Retype only the lines below from the one with "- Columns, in" to the one with "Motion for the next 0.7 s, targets", inclusive, skipping every image.
(Beginning of Given entries)
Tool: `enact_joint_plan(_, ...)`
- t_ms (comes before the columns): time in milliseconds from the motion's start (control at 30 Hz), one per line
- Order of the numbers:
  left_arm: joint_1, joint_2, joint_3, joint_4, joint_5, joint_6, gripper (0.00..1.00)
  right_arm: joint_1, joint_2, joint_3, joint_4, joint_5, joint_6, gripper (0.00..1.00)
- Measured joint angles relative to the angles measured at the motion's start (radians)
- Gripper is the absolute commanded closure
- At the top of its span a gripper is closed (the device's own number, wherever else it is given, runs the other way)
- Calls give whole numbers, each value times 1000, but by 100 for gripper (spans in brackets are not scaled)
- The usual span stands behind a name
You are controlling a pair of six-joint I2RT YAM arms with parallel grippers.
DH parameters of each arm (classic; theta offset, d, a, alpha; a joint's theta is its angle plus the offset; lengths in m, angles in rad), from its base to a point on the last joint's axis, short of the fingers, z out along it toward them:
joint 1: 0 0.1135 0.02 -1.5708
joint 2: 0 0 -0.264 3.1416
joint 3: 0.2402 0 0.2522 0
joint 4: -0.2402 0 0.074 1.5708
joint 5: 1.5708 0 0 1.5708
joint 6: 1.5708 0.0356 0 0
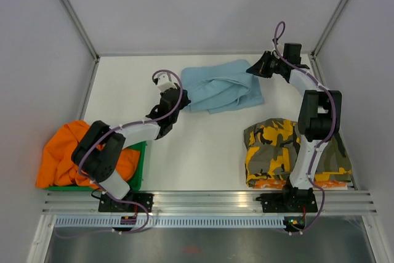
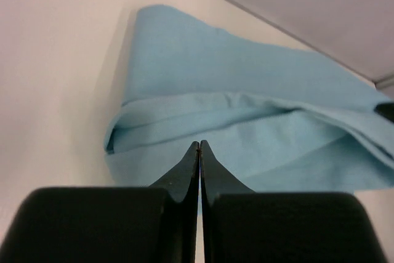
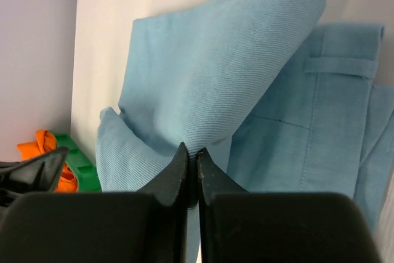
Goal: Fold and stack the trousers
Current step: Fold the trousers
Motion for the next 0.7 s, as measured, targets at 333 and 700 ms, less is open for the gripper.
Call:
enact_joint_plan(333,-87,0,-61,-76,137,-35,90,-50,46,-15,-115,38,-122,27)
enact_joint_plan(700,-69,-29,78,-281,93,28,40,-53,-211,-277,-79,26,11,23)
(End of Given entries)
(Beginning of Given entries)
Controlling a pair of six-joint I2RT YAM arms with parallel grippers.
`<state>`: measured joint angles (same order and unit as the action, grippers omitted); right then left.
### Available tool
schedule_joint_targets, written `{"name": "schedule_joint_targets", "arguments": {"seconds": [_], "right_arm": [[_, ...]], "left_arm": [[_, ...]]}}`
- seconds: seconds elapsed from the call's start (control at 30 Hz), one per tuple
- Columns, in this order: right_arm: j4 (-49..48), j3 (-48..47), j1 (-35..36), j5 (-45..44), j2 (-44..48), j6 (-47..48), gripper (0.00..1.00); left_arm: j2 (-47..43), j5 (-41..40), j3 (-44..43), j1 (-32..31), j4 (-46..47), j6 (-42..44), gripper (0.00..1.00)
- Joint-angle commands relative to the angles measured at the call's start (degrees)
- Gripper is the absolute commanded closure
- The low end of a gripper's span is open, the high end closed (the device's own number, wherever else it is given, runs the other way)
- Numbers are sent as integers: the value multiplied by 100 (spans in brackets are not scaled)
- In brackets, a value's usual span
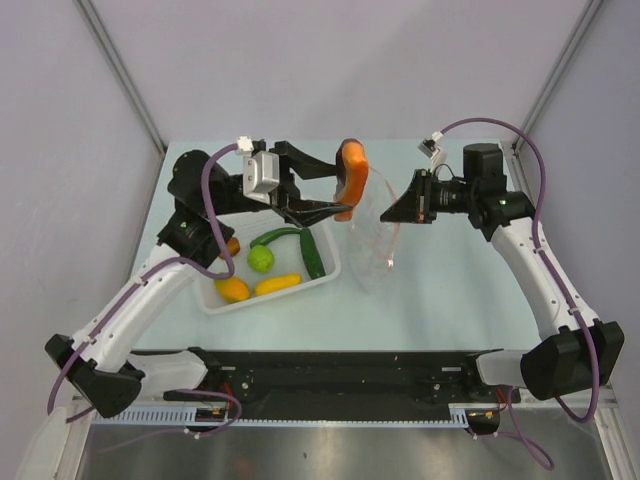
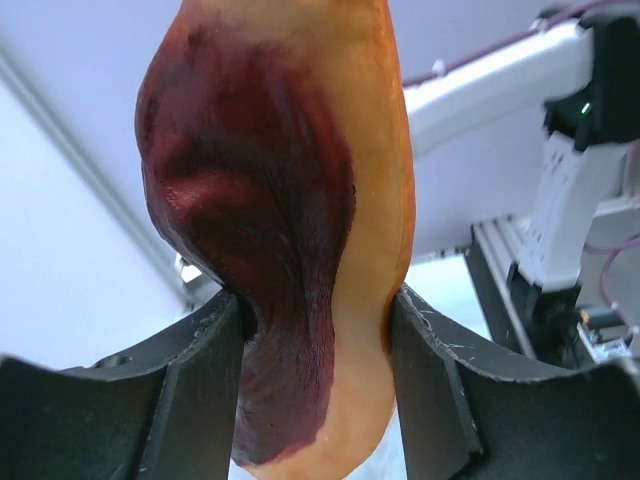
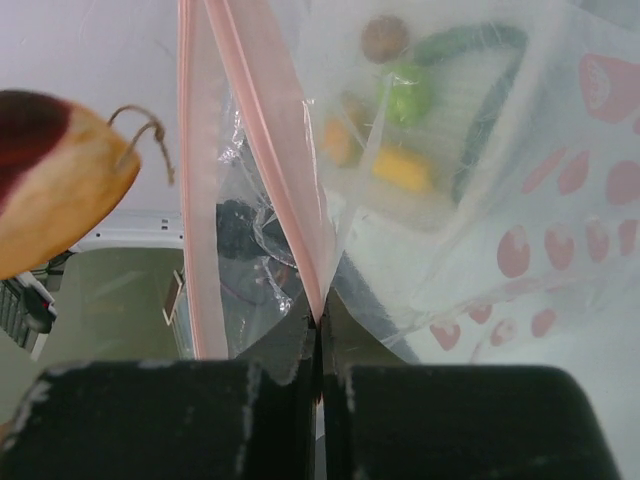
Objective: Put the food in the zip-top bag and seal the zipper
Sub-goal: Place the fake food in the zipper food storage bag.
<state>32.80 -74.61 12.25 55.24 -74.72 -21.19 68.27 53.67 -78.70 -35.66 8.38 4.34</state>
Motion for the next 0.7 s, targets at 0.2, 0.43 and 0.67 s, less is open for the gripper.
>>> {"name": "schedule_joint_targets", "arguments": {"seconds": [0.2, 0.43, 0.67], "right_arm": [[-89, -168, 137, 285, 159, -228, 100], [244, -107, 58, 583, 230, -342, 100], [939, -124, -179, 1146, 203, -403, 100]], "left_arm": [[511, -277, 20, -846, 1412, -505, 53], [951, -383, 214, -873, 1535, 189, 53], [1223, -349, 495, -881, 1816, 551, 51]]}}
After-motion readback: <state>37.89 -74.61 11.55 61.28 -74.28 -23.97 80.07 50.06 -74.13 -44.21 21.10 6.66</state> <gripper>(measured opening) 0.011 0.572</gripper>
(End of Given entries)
Solution to this problem.
- Columns, in this order: right_arm: j4 (-49..48), j3 (-48..47), j1 (-35..36), j5 (-45..44), j2 (-44..48), j6 (-47..48), gripper (0.00..1.00); left_arm: j2 (-47..43), j5 (-41..40), j3 (-44..43), j1 (-32..31), j4 (-46..47), j6 (-42..44), gripper (0.00..1.00)
- Joint-angle commands relative to the angles measured at the call's start (degrees)
- Gripper is the absolute commanded closure
- The low end of a gripper's span is open, the high end closed (the device's own number, wherever else it is given, runs the other way)
- Numbers are sent as integers: the value multiplied by 100 (spans in brackets are not scaled)
- In brackets, a value's usual span
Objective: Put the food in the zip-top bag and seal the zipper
Sub-goal: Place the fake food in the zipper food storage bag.
<state>32.80 -74.61 12.25 55.24 -74.72 -21.19 68.27 53.67 -78.70 -35.66 8.38 4.34</state>
Motion for the next 0.7 s, targets at 0.2, 0.43 and 0.67 s, less is open for the gripper.

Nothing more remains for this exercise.